George Karstens

No. 55
- Position: Center

Personal information
- Born: February 9, 1924 Chicago, Illinois, U.S.
- Died: December 5, 2002 (aged 78) Bradenton, Florida, U.S.
- Listed height: 6 ft 4 in (1.93 m)
- Listed weight: 205 lb (93 kg)

Career information
- High school: Austin (Chicago)
- College: Indiana
- NFL draft: 1949: undrafted

Career history
- Detroit Lions (1949);

Career NFL statistics
- Games played: 2
- Stats at Pro Football Reference

= George Karstens =

American football player (1924–2002)

George Jacob Karstens Jr. (February 9, 1924 – December 5, 2002) was an American professional football player who was a center for one season in the National Football League (NFL) for the Detroit Lions. He played college football for the Indiana Hoosiers.

Karstens was born on February 9, 1924, in Chicago, Illinois. He attended Austin Community Academy High School there before playing college football at Indiana University Bloomington. He was the Hoosiers' starting center in most of his time with the team, earning three varsity letters.
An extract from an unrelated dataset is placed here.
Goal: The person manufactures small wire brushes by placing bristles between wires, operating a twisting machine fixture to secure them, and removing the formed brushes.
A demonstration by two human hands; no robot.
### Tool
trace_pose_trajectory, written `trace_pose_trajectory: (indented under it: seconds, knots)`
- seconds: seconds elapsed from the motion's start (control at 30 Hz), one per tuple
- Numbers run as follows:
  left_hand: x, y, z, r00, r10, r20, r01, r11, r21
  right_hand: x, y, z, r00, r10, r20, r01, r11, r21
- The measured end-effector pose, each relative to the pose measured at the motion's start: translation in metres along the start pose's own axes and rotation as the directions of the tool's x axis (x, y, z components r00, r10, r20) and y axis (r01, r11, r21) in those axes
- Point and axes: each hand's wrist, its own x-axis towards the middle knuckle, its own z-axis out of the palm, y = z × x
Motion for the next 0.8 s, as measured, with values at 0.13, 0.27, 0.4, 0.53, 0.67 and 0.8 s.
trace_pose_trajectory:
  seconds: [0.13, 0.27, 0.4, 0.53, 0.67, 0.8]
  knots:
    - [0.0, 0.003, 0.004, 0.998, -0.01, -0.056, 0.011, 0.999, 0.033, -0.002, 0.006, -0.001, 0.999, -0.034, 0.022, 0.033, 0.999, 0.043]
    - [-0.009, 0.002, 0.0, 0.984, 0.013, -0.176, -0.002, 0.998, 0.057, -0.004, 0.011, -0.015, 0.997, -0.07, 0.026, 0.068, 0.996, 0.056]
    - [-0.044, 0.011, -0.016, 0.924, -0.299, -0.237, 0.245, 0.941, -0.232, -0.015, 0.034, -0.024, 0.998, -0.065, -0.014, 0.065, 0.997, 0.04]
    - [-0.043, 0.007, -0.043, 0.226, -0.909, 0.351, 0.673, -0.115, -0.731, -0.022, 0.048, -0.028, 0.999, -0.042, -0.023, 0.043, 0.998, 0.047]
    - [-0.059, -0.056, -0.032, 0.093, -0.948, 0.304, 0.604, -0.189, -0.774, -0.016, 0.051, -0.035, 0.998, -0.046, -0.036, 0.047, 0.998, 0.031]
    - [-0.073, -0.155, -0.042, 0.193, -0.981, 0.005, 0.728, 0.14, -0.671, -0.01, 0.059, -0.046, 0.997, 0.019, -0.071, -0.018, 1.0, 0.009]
After graduating, Karstens was signed by the Detroit Lions as an undrafted free agent following the 1949 NFL draft. He appeared in two games before being waived on October 12.

After his brief professional football career, Karstens was a long-time teacher and school principal in the Lyons and Stickney school districts. He also was a football coach and referee. He died on December 5, 2002, at the age of 78.